Exercise objective ▸
Among the records that follow, find the line with "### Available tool" and the line with "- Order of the". Set down those lines and all lines between them exactly, without adding anything.

═════ Listed entries ═════

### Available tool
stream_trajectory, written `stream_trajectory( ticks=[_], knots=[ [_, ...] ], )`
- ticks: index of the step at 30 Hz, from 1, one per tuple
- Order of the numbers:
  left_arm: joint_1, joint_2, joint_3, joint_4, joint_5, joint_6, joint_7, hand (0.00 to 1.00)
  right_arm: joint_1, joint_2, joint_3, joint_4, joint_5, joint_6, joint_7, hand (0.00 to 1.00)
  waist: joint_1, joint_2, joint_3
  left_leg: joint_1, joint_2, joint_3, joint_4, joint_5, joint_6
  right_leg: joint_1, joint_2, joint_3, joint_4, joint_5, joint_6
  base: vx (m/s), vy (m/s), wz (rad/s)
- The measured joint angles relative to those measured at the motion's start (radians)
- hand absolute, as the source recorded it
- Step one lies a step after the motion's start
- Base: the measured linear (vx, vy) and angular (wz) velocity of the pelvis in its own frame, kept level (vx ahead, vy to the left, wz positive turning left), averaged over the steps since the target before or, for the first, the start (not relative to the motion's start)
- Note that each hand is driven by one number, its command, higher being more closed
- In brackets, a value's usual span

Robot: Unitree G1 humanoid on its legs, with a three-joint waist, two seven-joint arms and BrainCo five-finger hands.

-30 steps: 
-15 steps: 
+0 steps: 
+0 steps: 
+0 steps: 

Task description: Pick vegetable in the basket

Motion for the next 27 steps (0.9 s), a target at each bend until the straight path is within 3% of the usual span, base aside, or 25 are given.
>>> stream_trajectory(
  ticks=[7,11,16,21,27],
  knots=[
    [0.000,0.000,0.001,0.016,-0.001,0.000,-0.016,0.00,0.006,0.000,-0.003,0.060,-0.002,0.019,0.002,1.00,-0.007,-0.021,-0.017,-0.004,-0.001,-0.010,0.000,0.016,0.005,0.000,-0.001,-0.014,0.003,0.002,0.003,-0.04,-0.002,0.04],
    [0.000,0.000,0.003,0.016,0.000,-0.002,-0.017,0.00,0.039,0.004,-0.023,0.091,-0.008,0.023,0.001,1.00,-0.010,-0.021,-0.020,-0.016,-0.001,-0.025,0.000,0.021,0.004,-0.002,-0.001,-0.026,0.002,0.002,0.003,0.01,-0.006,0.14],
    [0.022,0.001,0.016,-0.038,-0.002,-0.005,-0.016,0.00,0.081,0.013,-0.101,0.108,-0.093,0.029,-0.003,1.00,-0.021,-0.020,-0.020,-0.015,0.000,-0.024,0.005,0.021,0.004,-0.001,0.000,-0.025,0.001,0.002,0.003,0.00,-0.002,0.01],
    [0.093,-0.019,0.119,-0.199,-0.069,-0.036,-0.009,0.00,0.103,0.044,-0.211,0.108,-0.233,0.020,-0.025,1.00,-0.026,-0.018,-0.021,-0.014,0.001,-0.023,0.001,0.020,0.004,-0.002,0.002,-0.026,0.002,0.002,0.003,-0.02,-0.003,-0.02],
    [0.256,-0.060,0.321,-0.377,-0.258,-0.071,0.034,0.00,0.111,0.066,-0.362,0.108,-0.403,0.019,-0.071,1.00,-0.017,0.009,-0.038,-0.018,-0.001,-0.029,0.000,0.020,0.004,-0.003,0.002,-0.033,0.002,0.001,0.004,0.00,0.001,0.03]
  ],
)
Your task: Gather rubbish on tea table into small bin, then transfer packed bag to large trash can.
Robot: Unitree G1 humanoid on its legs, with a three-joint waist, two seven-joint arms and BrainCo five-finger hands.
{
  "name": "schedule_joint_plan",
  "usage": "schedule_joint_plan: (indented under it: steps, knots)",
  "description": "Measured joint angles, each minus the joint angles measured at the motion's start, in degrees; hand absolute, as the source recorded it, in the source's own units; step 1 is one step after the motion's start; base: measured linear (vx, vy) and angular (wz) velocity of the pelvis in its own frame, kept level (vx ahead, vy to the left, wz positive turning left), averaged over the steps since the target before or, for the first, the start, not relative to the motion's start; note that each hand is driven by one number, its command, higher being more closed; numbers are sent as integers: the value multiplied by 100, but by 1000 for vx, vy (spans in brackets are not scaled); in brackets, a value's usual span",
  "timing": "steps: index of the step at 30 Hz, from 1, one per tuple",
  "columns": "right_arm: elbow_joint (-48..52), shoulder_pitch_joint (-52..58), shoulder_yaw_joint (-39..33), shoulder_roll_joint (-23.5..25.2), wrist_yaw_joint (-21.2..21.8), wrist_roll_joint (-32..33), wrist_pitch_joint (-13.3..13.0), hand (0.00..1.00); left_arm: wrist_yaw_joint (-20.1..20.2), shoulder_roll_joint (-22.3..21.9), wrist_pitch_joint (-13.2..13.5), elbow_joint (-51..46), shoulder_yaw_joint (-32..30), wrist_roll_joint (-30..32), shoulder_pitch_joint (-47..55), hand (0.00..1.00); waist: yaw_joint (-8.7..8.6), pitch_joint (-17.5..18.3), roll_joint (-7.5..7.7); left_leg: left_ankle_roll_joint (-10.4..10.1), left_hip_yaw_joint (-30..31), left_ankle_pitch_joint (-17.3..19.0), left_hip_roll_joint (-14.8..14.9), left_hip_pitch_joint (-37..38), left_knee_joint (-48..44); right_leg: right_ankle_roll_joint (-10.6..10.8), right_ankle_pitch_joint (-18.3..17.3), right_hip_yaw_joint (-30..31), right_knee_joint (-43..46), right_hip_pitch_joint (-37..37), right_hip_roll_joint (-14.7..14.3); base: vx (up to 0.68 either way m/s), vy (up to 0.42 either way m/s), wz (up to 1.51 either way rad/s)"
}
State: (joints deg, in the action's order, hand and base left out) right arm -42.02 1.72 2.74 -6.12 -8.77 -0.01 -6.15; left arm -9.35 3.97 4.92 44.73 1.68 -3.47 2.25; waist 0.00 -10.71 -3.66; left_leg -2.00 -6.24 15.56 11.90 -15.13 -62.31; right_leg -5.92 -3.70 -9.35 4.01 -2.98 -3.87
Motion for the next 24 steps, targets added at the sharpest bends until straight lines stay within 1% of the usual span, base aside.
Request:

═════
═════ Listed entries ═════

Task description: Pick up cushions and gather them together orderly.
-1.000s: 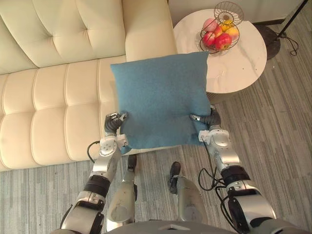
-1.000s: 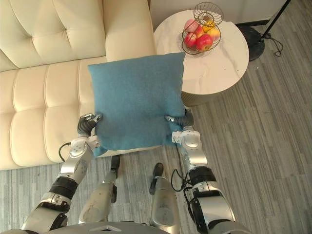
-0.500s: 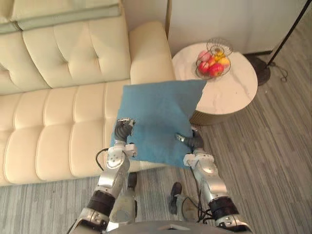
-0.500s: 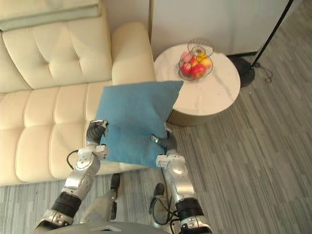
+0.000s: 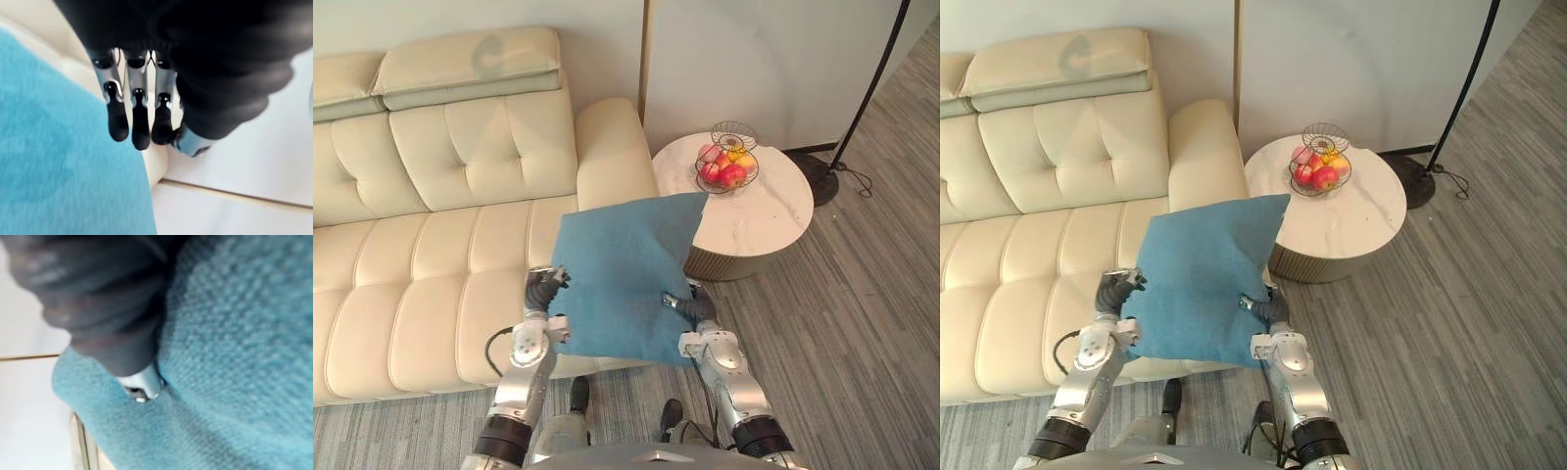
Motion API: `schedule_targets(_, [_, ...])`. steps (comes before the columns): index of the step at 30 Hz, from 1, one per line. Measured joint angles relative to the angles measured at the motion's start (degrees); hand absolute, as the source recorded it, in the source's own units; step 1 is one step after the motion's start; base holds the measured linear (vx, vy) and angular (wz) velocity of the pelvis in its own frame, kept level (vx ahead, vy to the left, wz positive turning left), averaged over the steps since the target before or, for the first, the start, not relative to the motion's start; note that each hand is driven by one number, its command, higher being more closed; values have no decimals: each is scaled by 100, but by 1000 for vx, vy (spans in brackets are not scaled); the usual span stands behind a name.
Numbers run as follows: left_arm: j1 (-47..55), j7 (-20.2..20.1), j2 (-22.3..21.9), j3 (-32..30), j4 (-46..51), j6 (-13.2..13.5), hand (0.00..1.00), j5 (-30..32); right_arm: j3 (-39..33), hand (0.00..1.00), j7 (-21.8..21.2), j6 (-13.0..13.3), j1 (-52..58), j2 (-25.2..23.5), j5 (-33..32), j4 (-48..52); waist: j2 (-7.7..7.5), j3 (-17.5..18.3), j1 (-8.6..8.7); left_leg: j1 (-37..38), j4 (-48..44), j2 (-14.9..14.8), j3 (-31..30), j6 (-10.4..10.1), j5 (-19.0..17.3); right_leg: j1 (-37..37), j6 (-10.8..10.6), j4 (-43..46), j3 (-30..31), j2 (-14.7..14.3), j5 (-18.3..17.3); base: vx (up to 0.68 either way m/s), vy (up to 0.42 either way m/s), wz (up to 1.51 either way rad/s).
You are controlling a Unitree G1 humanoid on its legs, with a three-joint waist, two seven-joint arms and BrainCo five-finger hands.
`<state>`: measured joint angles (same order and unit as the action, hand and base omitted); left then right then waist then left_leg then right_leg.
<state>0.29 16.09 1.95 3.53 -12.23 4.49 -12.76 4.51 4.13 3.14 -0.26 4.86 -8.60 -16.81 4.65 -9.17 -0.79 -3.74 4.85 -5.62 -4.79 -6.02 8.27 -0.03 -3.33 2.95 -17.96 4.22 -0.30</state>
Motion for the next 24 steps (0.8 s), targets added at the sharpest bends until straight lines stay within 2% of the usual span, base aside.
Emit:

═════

Solution ▸
### Available tool
stream_trajectory, written `stream_trajectory( ticks=[_], knots=[ [_, ...] ], )`
- ticks: index of the step at 30 Hz, from 1, one per tuple
- Order of the numbers:

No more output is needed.